The Final Numbers from Arizona (13 Days After Election Edition)

 

You guys: On Monday, November 21, all counties in the state of Arizona finally finished counting the Election Day votes. And it only took them 13 days. In fact, two of the contests were so close that automatic recounts were triggered. Those won’t begin until after December 5 … another 14 days away.

Want to restore trust in the process, Arizona? Reform the bad election laws. For the last time, let’s go to the big board…

Governor

Candidate Percentage Vote Total
Kari Lake (R) 49.7% 1,270,774
√ Katie Hobbs (D) 50.3% 1,287,890

U.S. Senator (race called for Sen.

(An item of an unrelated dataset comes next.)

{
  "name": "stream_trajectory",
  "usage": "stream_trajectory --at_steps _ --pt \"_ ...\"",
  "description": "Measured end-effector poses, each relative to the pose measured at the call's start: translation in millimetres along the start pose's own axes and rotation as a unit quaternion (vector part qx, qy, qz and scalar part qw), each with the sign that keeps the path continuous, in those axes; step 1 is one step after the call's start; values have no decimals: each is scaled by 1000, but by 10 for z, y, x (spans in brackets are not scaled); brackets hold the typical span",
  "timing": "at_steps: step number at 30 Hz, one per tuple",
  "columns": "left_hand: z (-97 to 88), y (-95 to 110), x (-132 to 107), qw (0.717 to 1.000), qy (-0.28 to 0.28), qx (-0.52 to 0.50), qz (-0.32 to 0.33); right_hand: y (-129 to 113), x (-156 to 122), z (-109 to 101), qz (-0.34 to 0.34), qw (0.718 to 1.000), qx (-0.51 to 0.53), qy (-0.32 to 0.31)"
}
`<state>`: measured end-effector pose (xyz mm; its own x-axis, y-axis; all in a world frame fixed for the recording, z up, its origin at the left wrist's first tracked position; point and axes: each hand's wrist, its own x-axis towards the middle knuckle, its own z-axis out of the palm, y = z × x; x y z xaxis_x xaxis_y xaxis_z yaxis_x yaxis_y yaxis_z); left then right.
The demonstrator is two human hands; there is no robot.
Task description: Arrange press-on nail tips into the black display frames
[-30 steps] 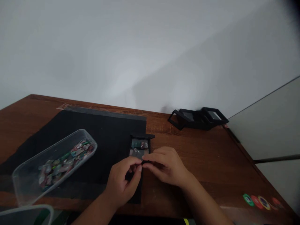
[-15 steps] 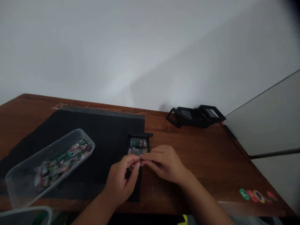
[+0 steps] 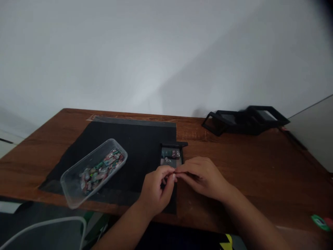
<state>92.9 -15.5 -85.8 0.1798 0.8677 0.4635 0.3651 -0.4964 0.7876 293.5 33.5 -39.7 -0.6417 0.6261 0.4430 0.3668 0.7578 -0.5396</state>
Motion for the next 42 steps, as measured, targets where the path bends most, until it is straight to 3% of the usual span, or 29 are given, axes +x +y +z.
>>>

Kelly, Friday, Nov. 11)

Candidate Percentage Vote Total
Blake Masters (R) 46.5% 1,190,643
√ Mark Kelly (D) 51.4% 1,315,771

Secretary of State (race called for Adrian Fontes, Friday, Nov. 11)

Candidate Percentage Vote Total
Mark Finchem (R) 47.6% 1,200,411
√ Adrian Fontes (D) 52.4% 1,320,618

Attorney General

Candidate Percentage Vote Total
Abe Hamadeh (R) 50.0% 1,254,102
* Kris Mayes (D) 50.0% 1,254,612

Treasurer (race called for Kimberly Yee, Saturday, Nov. 12)

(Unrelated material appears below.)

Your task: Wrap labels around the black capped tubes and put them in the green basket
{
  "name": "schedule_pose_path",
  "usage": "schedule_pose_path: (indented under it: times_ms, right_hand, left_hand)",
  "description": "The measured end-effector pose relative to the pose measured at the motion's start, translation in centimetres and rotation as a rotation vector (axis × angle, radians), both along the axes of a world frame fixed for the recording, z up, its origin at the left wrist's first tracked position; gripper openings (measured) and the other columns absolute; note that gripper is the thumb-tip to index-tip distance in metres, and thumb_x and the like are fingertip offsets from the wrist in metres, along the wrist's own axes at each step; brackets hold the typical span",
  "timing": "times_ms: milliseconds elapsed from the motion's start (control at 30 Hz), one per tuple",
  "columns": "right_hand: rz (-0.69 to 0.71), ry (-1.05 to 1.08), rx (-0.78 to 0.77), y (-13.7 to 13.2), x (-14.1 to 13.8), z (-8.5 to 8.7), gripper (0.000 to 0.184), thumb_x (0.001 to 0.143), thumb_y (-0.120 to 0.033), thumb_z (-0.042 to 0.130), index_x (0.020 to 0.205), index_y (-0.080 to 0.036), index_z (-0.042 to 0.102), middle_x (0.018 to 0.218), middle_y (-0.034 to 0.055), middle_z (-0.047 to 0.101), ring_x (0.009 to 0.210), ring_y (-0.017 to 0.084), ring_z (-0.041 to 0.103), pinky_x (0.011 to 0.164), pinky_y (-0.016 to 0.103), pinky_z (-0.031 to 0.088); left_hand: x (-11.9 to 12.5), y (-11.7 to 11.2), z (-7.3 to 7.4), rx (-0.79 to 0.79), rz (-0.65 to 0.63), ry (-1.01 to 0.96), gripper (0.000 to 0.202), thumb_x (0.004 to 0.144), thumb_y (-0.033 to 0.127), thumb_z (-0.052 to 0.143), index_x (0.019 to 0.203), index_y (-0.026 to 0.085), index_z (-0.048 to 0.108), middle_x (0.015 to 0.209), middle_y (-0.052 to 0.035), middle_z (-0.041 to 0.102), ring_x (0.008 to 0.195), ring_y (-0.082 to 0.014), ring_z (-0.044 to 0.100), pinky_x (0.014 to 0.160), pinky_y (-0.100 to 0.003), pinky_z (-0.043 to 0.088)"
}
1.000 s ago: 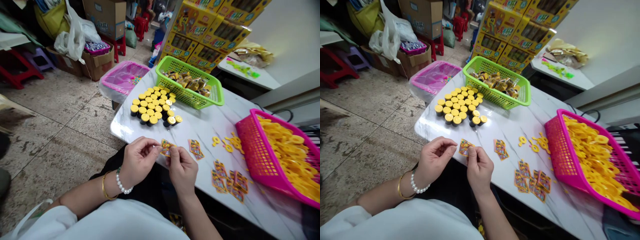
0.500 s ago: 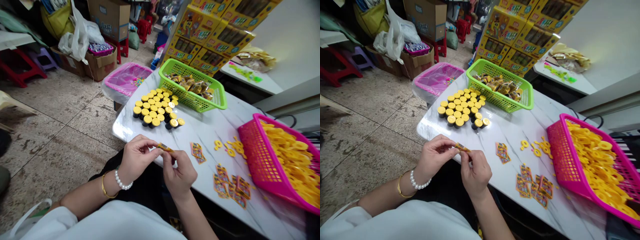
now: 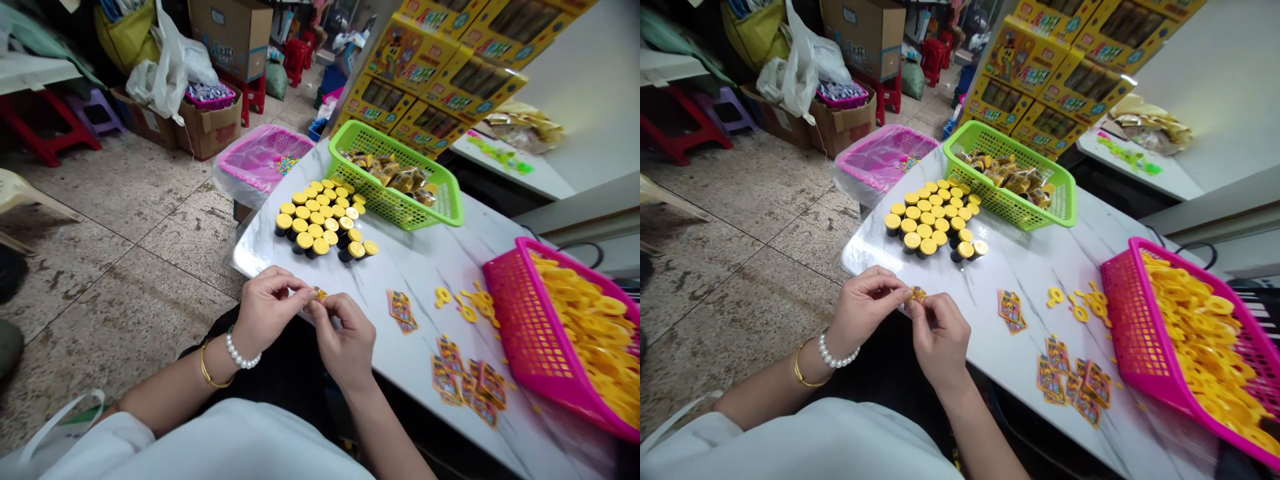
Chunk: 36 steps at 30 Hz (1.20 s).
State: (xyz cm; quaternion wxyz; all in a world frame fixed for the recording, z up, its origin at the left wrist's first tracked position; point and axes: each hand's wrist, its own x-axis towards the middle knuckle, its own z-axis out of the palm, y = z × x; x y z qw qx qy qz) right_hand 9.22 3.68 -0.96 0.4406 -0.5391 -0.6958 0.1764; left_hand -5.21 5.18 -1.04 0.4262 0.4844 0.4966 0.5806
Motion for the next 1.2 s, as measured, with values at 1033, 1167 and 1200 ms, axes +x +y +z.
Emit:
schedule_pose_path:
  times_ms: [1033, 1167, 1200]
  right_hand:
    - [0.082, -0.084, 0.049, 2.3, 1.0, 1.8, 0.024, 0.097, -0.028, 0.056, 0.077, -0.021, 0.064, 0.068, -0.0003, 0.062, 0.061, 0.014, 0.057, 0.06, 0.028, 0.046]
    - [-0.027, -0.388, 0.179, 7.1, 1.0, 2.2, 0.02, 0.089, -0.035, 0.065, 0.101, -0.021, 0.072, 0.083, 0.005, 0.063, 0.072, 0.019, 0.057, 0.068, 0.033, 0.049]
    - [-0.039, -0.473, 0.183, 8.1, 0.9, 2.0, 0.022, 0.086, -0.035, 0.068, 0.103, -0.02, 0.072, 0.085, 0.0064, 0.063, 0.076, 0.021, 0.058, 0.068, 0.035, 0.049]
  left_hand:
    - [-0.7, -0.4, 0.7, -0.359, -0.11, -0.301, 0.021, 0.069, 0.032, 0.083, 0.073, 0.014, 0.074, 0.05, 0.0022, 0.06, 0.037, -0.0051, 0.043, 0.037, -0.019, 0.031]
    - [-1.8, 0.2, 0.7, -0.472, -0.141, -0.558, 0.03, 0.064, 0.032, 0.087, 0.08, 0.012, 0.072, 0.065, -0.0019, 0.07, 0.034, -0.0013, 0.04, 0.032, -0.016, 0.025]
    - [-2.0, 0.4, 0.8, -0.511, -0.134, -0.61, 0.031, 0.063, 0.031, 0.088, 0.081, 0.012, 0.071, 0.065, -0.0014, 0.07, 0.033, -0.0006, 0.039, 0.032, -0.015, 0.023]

Candidate Percentage Vote Total
√ Kimberly Yee (R) 55.7% 1,390,135
Martin Quezada (D) 44.3% 1,107,036

Superintendent of Public Instruction

Candidate Percentage Vote Total
* Tom Horne (R) 50.2% 1,255,977
Kathy Hoffman (D) 49.8% 1,247,009

None of the percentages shifted over the past week. Of course, these numbers are unofficial until certified on December 5. But we’re not out of the weeds yet!

An automatic recount is triggered when opposing candidates finish within 0.5 percent of the total votes. This applies to two races: Attorney General and Superintendent of Public Instruction. In the first, Kris Mayes (D) defeated Abe Hamadeh (R) by a mere 510 votes. In the second, Tom Horne (R) defeated incumbent Kathy Hoffman (D) by 8,968 votes.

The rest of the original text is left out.